Mirror-touch synesthesia: when someone else's hug is your hug
Category: Psychology & Brain 4th March 2026
Right, imagine you're on the tram and some mucker beside you gets a tap on the shoulder. For most people that's a shrug and a grumble. For a handful of folk, it's a sensation in the exact same spot on their own body. They feel the touch. Not metaphorically - physically. That's mirror-touch synesthesia.
It's proper odd. You watch someone else being stroked on the arm and you flinch because you actually felt a stroke. You see a baby slapped in a film and your cheek registers it. Brain scans of these people show that when they watch touch, the same parts of their somatosensory cortex light up as when they're touched themselves. It's like their mirror system forgot to mind its own business.

People with it often describe being overwhelmed in crowds or when watching intimate scenes. You'd think it might make them ultra-nice, and sometimes it does - they can be more empathetic because sensations get shared, literally. But empathy isn't all cosy. It can be exhausting, like wearing someone else's feelings as a coat that never fits quite right. You can't just remove it.
It isn't common, but it is real and measurable.
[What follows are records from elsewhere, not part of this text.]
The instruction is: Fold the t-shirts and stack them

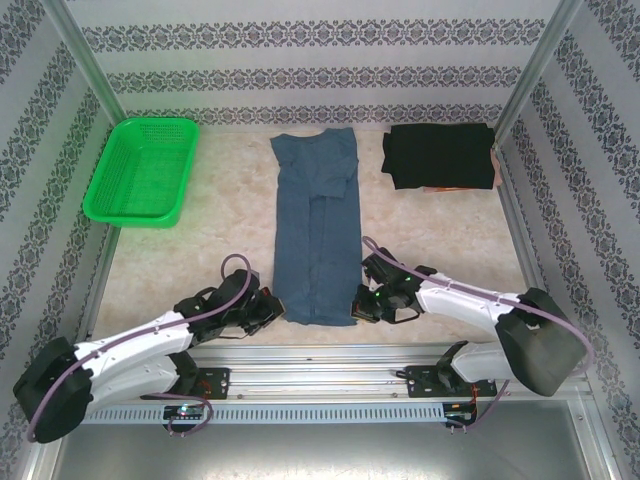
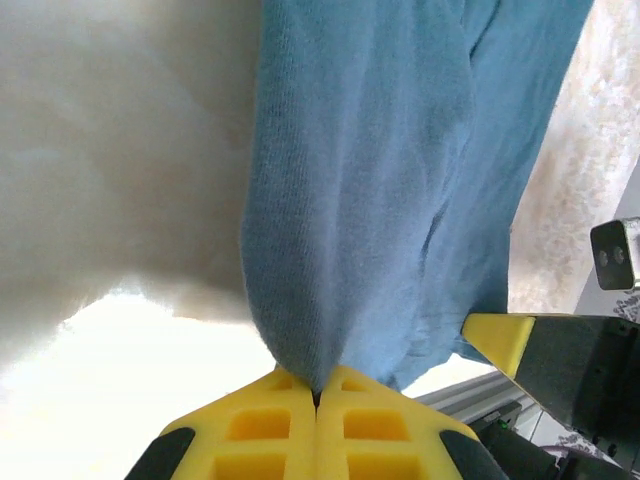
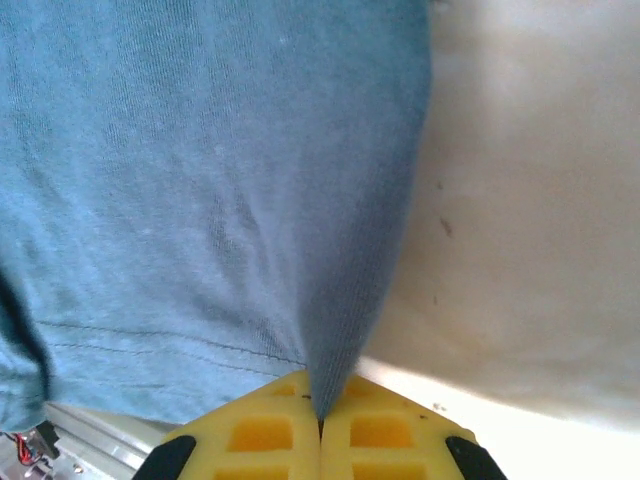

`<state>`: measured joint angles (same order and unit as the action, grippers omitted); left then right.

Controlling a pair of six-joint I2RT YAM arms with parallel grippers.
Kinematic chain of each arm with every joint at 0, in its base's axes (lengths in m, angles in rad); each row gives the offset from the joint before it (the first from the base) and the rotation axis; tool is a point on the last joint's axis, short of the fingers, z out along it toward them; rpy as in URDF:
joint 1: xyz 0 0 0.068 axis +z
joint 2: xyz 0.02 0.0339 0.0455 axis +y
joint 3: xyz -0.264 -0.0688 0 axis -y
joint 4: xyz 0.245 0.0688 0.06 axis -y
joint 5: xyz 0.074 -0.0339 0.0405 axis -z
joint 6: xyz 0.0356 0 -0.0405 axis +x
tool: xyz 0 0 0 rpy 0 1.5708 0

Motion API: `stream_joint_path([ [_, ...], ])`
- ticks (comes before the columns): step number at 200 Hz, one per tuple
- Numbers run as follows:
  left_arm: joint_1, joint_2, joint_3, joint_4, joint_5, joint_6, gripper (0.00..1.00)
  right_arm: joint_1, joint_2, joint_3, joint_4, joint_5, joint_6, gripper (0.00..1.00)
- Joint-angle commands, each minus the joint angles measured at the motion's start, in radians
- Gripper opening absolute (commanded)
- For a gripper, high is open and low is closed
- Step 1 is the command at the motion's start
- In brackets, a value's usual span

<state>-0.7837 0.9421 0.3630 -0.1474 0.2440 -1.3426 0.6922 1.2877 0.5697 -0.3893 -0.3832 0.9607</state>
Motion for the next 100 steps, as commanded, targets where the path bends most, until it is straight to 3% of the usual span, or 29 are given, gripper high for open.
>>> stream_joint_path([
  [1, -0.047, -0.046, -0.014, -0.139, -0.040, -0.001, 0.00, 0.013, -0.083, 0.008, -0.092, 0.015, 0.027, 0.00],
  [66, -0.284, -0.062, -0.006, -0.190, -0.141, -0.144, 0.00, 0.133, -0.255, -0.056, -0.174, 0.019, 0.201, 0.00],
  [100, -0.300, -0.144, 0.061, -0.302, -0.228, -0.160, 0.00, 0.140, -0.270, 0.033, -0.280, 0.086, 0.176, 0.00],
])
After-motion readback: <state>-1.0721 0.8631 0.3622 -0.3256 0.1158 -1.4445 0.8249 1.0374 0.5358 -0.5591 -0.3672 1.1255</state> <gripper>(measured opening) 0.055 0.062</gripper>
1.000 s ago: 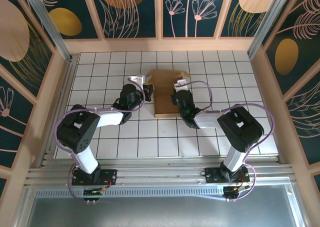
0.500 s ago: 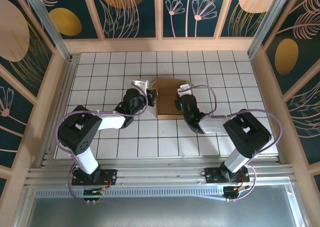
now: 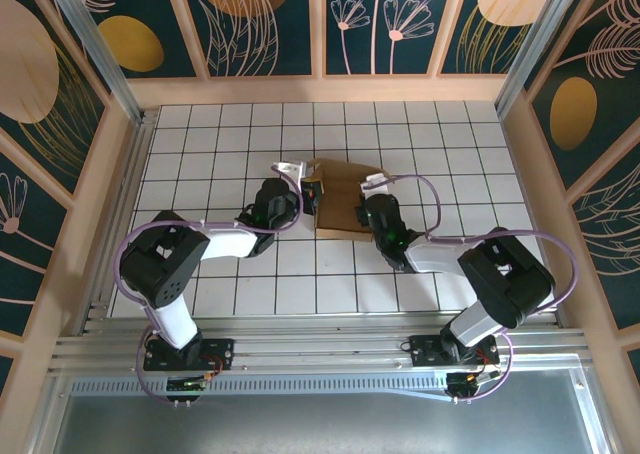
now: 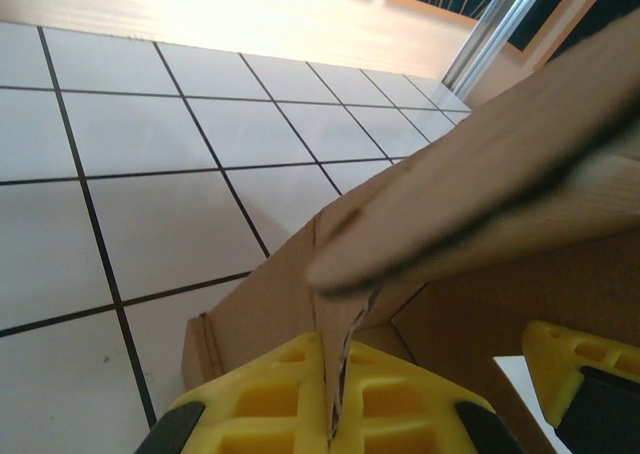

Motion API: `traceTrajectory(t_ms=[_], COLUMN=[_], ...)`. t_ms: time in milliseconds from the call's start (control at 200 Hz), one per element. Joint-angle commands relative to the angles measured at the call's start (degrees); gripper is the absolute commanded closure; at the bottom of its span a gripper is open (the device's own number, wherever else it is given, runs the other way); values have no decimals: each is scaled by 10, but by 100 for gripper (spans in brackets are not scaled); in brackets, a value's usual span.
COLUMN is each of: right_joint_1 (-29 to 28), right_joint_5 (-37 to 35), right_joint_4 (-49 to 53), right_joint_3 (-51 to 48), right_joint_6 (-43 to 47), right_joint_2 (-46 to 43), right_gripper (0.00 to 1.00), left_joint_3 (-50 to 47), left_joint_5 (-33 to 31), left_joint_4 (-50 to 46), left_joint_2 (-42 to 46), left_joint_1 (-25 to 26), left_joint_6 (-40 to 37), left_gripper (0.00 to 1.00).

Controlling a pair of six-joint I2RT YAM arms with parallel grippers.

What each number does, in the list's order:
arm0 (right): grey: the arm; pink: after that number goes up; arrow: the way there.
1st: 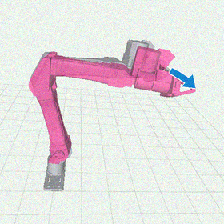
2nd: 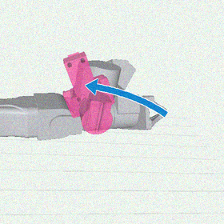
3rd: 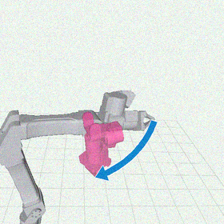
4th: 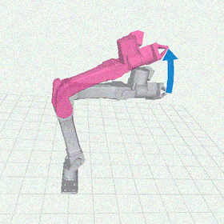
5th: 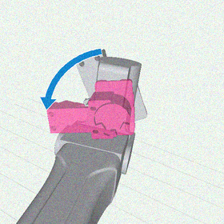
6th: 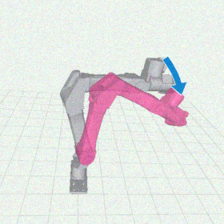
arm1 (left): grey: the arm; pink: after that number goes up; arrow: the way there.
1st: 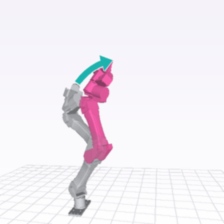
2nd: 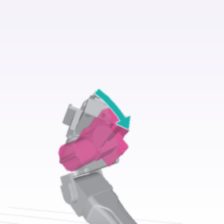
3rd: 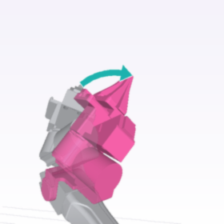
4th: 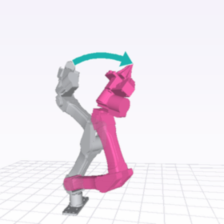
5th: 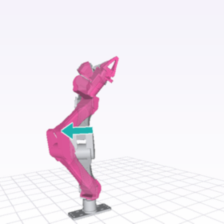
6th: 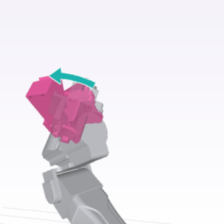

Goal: Fold the paper box

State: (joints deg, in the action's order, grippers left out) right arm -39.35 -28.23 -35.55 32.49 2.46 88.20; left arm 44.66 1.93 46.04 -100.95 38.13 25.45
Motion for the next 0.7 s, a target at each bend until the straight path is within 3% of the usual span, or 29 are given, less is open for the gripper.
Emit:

Scientists test it with videos of strangers being touched and see whether subjects report sensations and show matching neural activity. Some sufferers even confuse whether the touch came from themselves or someone else, which makes for awkward conversations: "No mate, I didn't touch myself, your elbow did."
I once stood so close to a fella on a bus who kept rubbing his sore knee and I nearly went pale from sympathy. Reckon I might be on the edge of it. Or more likely I'm just nosy and undercaffeinated. Still, proper mental that the brain can borrow other people's skin like that. Makes you look at people differently - especially the ones who keep poking themselves in public.